Blood parameters of people alter when they change their altitude, a study done on Tibetans by the CSIR-Centre for Cellular and Molecular Biology (CCMB), Hyderabad, has found.
Tibetans are one of the oldest high-altitude inhabitants in the world. There are known genetic and physiological factors that help them endure low-oxygen conditions. However, their population have now moved to low-altitude regions such Karnataka.
Dr K. Thangaraj and his team from CSIR-CCMB studied changes in physiological factors of Tibetans who now inhabit low-altitude regions.
Physiological factors of the people of the Tibetan ethnicity from various regions of the high altitudes of Ladakh at 4,500-4,900 metres were compared with those inhabiting in the Tibetan settlements in Bylakuppe, Karnataka at an altitude of around 850 metres.
“The population in Karnataka had migrated from Tibet following the atrocities by the People’s Liberation Army of China during or after Tibetan uprising in 1959. They have been in Karnataka for the last 50 years. The researchers find that the blood parameters in Tibetans in Karnataka, are significantly different compared to their high-altitude counterparts,” says the study recently published in the Journal of Blood Medicine.
“We found that the red blood cells, haemoglobin concentration and haematocrit are significantly lower in the low-altitude Tibetans. Their haemoglobin levels are much closer to those living on the plains than the other Tibetans who live beyond 4,500 meters,” said Nipa Basak, the first author of the study.
“Our study suggests that, when Tibetan people reside in non-native, low-altitude area for long time, their body undergoes various adaptations to cope with the relatively hyperoxic environment in low-altitude areas,” said Dr Thangaraj, the lead investigator of this study, and presently Director of the DBT-Centre for DNA Fingerprinting and Diagnostics (CDFD), Hyderabad.
Earlier studies had shown that among Tibetan population, those with lower haemoglobin concentration have better reproductive fitness in women and exercise capacity among men. “It would be interesting to explore exercise capacity and reproductive fitness in the low-lander Tibetans. It will also be worthwhile noting how long these changes persist, if the Tibetan inhabited in Karnataka migrates back to high-altitude,” he added.

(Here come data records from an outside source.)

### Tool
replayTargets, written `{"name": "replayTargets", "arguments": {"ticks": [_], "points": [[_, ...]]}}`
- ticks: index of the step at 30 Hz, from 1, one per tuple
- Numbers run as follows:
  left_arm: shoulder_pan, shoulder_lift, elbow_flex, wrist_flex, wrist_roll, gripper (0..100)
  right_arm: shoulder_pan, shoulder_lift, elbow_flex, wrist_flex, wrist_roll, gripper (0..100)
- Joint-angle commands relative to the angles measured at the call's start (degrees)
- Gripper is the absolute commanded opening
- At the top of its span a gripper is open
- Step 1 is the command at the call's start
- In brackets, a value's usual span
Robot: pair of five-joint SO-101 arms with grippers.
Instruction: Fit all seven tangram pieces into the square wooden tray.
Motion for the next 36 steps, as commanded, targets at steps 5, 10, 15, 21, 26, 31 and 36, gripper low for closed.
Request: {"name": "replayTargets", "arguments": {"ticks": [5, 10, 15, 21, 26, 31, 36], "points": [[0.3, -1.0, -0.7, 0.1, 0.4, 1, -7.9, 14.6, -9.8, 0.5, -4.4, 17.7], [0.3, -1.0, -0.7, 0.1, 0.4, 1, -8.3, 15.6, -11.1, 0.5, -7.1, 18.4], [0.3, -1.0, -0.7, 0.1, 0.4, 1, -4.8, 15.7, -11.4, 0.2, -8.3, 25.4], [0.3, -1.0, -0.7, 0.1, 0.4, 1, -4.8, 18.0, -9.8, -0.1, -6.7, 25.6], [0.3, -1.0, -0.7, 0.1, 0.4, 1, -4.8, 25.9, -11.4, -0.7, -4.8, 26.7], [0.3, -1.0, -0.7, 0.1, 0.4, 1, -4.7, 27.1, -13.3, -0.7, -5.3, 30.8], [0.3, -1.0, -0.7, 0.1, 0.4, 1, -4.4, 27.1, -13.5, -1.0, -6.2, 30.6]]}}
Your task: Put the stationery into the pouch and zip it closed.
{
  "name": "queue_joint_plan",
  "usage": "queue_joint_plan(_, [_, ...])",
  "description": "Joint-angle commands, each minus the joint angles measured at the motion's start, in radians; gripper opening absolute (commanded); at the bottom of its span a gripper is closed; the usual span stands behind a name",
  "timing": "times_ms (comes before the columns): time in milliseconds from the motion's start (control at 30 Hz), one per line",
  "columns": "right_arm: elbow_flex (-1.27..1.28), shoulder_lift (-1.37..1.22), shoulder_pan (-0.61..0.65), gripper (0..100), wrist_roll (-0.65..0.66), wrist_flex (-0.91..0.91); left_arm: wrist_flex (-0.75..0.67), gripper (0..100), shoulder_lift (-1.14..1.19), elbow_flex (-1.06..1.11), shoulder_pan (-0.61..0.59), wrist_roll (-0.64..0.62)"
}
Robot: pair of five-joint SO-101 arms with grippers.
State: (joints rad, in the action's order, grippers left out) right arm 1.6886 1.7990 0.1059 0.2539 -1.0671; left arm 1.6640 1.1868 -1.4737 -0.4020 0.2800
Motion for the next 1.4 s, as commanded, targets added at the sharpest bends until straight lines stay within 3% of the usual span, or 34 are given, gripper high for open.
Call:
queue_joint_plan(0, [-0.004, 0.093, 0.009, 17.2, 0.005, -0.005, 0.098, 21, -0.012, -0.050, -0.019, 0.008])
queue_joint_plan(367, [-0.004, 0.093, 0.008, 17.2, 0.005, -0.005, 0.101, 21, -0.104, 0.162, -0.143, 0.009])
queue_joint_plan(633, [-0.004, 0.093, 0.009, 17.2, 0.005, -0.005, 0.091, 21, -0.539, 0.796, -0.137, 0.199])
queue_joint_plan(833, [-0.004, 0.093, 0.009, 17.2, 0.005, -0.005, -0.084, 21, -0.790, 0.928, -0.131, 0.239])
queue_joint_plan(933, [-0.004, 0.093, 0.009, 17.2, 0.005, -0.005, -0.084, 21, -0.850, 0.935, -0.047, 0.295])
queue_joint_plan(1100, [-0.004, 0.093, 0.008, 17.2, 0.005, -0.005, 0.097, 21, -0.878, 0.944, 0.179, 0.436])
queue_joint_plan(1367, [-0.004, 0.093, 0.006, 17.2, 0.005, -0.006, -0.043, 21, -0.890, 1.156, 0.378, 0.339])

“Such population-based studies conducted by the CCMB help us in understanding adaptation in people who migrate to different environments from a molecular point of view,” said Dr V.M. Tiwari, Director in-charge, CCMB.
This work was done in collaboration with researchers from Ladakh and Karnataka. This includes Dr Tsering Norboo from Ladakh Institute of Prevention, Ladakh, and Dr M S Mustak from Mangalore University, Karnataka.